──────── Supplied records

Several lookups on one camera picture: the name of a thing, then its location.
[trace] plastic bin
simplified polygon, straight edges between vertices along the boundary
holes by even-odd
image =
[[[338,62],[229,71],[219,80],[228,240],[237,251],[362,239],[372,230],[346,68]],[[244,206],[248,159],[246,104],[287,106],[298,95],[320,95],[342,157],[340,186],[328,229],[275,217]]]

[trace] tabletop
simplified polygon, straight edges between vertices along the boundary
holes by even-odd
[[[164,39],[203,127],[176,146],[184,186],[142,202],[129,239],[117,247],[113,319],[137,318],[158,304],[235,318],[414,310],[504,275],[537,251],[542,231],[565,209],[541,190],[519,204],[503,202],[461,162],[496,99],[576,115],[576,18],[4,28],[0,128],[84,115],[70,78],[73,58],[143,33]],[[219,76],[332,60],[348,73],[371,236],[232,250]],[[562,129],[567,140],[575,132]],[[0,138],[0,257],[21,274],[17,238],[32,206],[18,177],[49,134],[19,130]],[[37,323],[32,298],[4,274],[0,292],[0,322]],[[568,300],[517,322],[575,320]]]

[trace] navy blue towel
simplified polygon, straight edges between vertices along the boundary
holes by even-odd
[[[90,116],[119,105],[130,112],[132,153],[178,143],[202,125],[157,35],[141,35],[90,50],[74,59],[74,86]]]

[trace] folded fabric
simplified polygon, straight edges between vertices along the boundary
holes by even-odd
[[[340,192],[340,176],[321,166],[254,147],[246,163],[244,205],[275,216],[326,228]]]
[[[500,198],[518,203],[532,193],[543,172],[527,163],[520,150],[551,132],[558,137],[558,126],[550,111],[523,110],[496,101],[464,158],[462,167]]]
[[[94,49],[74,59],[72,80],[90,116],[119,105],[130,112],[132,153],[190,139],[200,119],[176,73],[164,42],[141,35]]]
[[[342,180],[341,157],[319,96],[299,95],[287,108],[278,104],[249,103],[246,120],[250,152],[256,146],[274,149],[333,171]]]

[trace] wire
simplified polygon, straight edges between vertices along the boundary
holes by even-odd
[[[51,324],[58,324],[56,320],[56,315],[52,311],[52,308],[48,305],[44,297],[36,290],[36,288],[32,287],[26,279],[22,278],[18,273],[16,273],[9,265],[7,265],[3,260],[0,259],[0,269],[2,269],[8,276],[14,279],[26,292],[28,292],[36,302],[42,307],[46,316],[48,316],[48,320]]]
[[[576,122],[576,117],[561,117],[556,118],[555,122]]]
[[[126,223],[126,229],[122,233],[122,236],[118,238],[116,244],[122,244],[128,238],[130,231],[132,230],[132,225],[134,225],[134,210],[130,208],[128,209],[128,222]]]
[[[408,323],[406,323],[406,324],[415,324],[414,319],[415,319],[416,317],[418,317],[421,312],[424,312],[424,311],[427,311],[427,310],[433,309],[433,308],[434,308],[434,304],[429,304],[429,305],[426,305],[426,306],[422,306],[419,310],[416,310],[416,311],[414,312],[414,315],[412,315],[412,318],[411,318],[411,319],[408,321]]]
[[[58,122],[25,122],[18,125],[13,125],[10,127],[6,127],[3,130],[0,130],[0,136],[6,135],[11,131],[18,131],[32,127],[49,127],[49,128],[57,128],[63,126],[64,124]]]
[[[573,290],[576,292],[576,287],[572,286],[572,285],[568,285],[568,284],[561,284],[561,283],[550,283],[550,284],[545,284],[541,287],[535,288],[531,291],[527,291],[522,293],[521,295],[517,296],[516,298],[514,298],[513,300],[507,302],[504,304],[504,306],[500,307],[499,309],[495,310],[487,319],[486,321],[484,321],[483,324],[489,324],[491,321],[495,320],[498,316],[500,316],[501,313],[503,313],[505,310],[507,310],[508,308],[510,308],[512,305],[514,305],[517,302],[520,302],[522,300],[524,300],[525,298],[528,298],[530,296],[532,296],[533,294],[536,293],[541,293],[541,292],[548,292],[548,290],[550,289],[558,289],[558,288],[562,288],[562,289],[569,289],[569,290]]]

────────────────

### [Assigned task]
All of the entries above are to be written out again exactly.

### [Output of the task]
Several lookups on one camera picture: the name of a thing, then its location.
[trace] plastic bin
simplified polygon, straight edges between vertices along the boundary
holes by even-odd
image =
[[[338,62],[229,71],[219,80],[228,240],[237,251],[362,239],[372,230],[346,68]],[[244,206],[248,159],[246,104],[287,106],[298,95],[320,95],[342,157],[340,186],[328,229],[275,217]]]

[trace] tabletop
simplified polygon, straight edges between vertices along the boundary
holes by even-odd
[[[164,39],[203,127],[176,146],[184,186],[142,202],[129,239],[117,247],[113,319],[137,318],[158,304],[235,318],[414,310],[504,275],[537,251],[542,231],[565,209],[541,190],[519,204],[503,202],[461,162],[496,99],[576,115],[576,18],[4,28],[0,128],[84,115],[70,78],[73,58],[143,33]],[[219,76],[332,60],[348,73],[371,236],[232,250]],[[562,129],[567,140],[575,132]],[[0,138],[0,257],[21,274],[17,238],[32,206],[18,177],[49,134],[19,130]],[[37,323],[32,298],[4,274],[0,292],[0,322]],[[568,300],[517,322],[575,320]]]

[trace] navy blue towel
simplified polygon, straight edges between vertices along the boundary
holes by even-odd
[[[90,116],[119,105],[130,112],[132,153],[178,143],[202,125],[157,35],[141,35],[90,50],[74,59],[74,86]]]

[trace] folded fabric
simplified polygon, straight edges between vertices along the boundary
holes by even-odd
[[[340,192],[340,176],[321,166],[254,147],[246,163],[244,205],[275,216],[326,228]]]
[[[500,198],[518,203],[532,193],[543,172],[527,163],[520,150],[551,132],[558,137],[558,126],[550,111],[523,110],[496,101],[464,158],[462,167]]]
[[[94,49],[74,59],[72,80],[90,116],[119,105],[130,112],[132,153],[190,139],[200,119],[176,73],[164,42],[141,35]]]
[[[342,180],[341,157],[319,96],[299,95],[287,108],[278,104],[249,103],[246,120],[250,152],[256,146],[274,149],[333,171]]]

[trace] wire
simplified polygon, straight edges between vertices along the boundary
holes by even-odd
[[[51,324],[58,324],[56,320],[56,315],[52,311],[52,308],[48,305],[44,297],[36,290],[36,288],[32,287],[26,279],[22,278],[18,273],[16,273],[9,265],[7,265],[3,260],[0,259],[0,269],[2,269],[8,276],[14,279],[26,292],[28,292],[36,302],[42,307],[46,316],[48,316],[48,320]]]
[[[576,122],[576,117],[561,117],[556,118],[555,122]]]
[[[126,223],[126,229],[122,233],[122,236],[118,238],[116,244],[122,244],[128,238],[130,231],[132,230],[132,225],[134,225],[134,210],[130,208],[128,209],[128,222]]]
[[[408,323],[406,323],[406,324],[415,324],[414,319],[415,319],[416,317],[418,317],[421,312],[424,312],[424,311],[427,311],[427,310],[433,309],[433,308],[434,308],[434,304],[429,304],[429,305],[426,305],[426,306],[422,306],[419,310],[416,310],[416,311],[414,312],[414,315],[412,315],[412,318],[411,318],[411,319],[408,321]]]
[[[58,122],[25,122],[18,125],[13,125],[10,127],[6,127],[3,130],[0,130],[0,136],[6,135],[11,131],[18,131],[32,127],[49,127],[49,128],[57,128],[63,126],[64,124]]]
[[[573,290],[576,292],[576,287],[572,286],[572,285],[568,285],[568,284],[561,284],[561,283],[550,283],[550,284],[545,284],[541,287],[535,288],[531,291],[527,291],[522,293],[521,295],[517,296],[516,298],[514,298],[513,300],[507,302],[504,304],[504,306],[500,307],[499,309],[495,310],[487,319],[486,321],[484,321],[483,324],[489,324],[491,321],[495,320],[498,316],[500,316],[501,313],[503,313],[505,310],[507,310],[508,308],[510,308],[512,305],[514,305],[517,302],[520,302],[522,300],[524,300],[525,298],[528,298],[530,296],[532,296],[533,294],[536,293],[541,293],[541,292],[548,292],[548,290],[550,289],[558,289],[558,288],[562,288],[562,289],[569,289],[569,290]]]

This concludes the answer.